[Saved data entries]

BEGIN

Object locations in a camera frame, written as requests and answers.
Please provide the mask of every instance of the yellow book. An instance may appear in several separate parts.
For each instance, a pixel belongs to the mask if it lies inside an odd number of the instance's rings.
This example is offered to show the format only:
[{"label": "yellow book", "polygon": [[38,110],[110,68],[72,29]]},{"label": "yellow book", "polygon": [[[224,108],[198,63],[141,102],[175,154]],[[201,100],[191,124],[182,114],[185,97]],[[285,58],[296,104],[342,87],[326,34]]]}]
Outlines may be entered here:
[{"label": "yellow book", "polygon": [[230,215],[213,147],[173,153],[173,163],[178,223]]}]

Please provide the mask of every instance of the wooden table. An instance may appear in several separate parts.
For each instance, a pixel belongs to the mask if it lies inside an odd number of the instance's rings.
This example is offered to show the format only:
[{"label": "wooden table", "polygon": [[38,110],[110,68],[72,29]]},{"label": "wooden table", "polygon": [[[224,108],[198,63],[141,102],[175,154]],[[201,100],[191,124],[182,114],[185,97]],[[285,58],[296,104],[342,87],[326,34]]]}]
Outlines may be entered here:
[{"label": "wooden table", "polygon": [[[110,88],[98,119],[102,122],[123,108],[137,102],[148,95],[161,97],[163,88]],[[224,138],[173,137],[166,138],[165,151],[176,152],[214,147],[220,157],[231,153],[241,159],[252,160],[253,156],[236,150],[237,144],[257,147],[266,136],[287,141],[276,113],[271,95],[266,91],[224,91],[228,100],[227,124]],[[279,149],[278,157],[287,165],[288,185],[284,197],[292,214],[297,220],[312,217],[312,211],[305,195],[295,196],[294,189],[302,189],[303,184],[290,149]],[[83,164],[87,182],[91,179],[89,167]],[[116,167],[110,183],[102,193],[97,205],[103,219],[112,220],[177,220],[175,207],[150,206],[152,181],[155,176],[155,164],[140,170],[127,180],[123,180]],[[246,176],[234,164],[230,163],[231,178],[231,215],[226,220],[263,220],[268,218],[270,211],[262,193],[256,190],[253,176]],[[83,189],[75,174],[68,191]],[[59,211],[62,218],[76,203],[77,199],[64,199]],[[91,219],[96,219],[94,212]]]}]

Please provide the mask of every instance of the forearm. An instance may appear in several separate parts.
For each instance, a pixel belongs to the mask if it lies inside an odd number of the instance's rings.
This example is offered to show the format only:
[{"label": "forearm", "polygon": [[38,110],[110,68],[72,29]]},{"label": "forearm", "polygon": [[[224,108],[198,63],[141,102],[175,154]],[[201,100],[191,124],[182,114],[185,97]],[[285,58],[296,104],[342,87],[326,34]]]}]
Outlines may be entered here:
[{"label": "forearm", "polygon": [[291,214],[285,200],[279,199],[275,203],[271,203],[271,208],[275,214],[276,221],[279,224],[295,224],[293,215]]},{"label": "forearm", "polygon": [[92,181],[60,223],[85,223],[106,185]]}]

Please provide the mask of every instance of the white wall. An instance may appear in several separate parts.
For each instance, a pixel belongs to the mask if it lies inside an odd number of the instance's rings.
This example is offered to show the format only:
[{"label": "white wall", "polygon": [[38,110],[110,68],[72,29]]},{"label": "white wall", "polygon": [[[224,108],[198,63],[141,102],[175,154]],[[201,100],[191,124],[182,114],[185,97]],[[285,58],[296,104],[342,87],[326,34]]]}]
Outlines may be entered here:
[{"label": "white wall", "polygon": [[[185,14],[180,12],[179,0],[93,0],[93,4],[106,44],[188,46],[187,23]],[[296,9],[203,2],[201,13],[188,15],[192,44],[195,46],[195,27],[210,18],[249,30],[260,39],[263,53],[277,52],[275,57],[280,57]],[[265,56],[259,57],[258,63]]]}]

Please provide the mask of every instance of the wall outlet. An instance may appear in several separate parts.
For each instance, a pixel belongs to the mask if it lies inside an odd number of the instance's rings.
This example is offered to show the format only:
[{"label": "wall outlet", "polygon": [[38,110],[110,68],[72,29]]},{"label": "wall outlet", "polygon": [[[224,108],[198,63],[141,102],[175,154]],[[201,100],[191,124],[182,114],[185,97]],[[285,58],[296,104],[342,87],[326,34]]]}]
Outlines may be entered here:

END

* _What is needed_
Please return the records above in their exact form.

* _Output_
Object locations in a camera frame, written as requests and answers.
Please provide the mask of every instance of the yellow book. An instance may appear in several separate parts.
For each instance, a pixel belongs to the mask if it lies inside an odd number of the instance's rings.
This example is offered to show the format only:
[{"label": "yellow book", "polygon": [[38,110],[110,68],[72,29]]},{"label": "yellow book", "polygon": [[[224,108],[198,63],[141,102],[175,154]],[[201,100],[191,124],[182,114],[185,97]],[[285,58],[296,104],[342,87],[326,34]]]}]
Outlines may be entered here:
[{"label": "yellow book", "polygon": [[230,215],[213,147],[173,153],[173,163],[178,223]]}]

Please provide the mask of every instance of the wooden table. An instance may appear in several separate parts.
For each instance, a pixel belongs to the mask if it lies inside an odd number of the instance's rings.
This example is offered to show the format only:
[{"label": "wooden table", "polygon": [[38,110],[110,68],[72,29]]},{"label": "wooden table", "polygon": [[[224,108],[198,63],[141,102],[175,154]],[[201,100],[191,124],[182,114],[185,97]],[[285,58],[296,104],[342,87],[326,34]]]}]
Outlines may be entered here:
[{"label": "wooden table", "polygon": [[[110,88],[98,119],[102,122],[123,108],[137,102],[148,95],[161,97],[163,88]],[[224,138],[173,137],[166,138],[165,151],[176,152],[214,147],[220,157],[231,153],[241,159],[252,160],[253,156],[236,150],[237,144],[257,147],[266,136],[287,141],[276,113],[271,95],[266,91],[224,91],[228,100],[227,124]],[[279,149],[278,157],[287,165],[288,185],[284,197],[292,214],[297,220],[312,217],[312,211],[305,195],[295,196],[294,189],[302,189],[303,184],[290,149]],[[83,164],[87,182],[91,179],[89,167]],[[116,167],[110,183],[102,193],[97,205],[103,219],[112,220],[177,220],[175,207],[150,206],[152,181],[155,176],[155,164],[140,170],[127,180],[123,180]],[[246,176],[234,164],[230,163],[231,178],[231,215],[226,220],[263,220],[268,218],[270,211],[262,193],[256,190],[253,176]],[[83,189],[75,174],[68,191]],[[59,211],[62,218],[76,203],[77,199],[64,199]],[[91,219],[96,219],[94,212]]]}]

Please provide the mask of every instance of the forearm. An instance may appear in several separate parts.
For each instance, a pixel belongs to the mask if it lies inside an odd number of the instance's rings.
This example is offered to show the format only:
[{"label": "forearm", "polygon": [[38,110],[110,68],[72,29]]},{"label": "forearm", "polygon": [[[224,108],[198,63],[141,102],[175,154]],[[201,100],[191,124],[182,114],[185,97]],[[285,58],[296,104],[342,87],[326,34]]]}]
Outlines may be entered here:
[{"label": "forearm", "polygon": [[291,214],[285,200],[279,199],[275,203],[271,203],[271,208],[275,214],[276,221],[279,224],[295,224],[293,215]]},{"label": "forearm", "polygon": [[92,181],[60,223],[85,223],[106,185]]}]

Please provide the mask of every instance of the white wall. An instance may appear in several separate parts.
For each instance, a pixel belongs to the mask if it lies inside an odd number of the instance's rings.
This example is offered to show the format only:
[{"label": "white wall", "polygon": [[38,110],[110,68],[72,29]]},{"label": "white wall", "polygon": [[[224,108],[198,63],[141,102],[175,154]],[[201,100],[191,124],[182,114],[185,97]],[[285,58],[296,104],[342,87],[326,34]]]}]
Outlines may be entered here:
[{"label": "white wall", "polygon": [[[185,14],[180,12],[179,0],[93,0],[93,4],[106,44],[188,46],[187,23]],[[296,9],[203,2],[201,13],[188,15],[192,44],[195,46],[195,27],[210,18],[249,30],[260,39],[263,53],[277,52],[275,57],[280,57]],[[265,56],[259,57],[258,63]]]}]

Please provide the mask of every instance of the wall outlet. An instance may appear in several separate parts.
For each instance, a pixel belongs to the mask if it lies inside an odd number of the instance's rings.
This example is offered to show the format only:
[{"label": "wall outlet", "polygon": [[38,110],[110,68],[72,29]]},{"label": "wall outlet", "polygon": [[[224,108],[198,63],[141,102],[175,154]],[[201,100],[191,124],[182,114],[185,97]],[[285,58],[296,104],[342,87],[326,34]]]}]
Outlines may be entered here:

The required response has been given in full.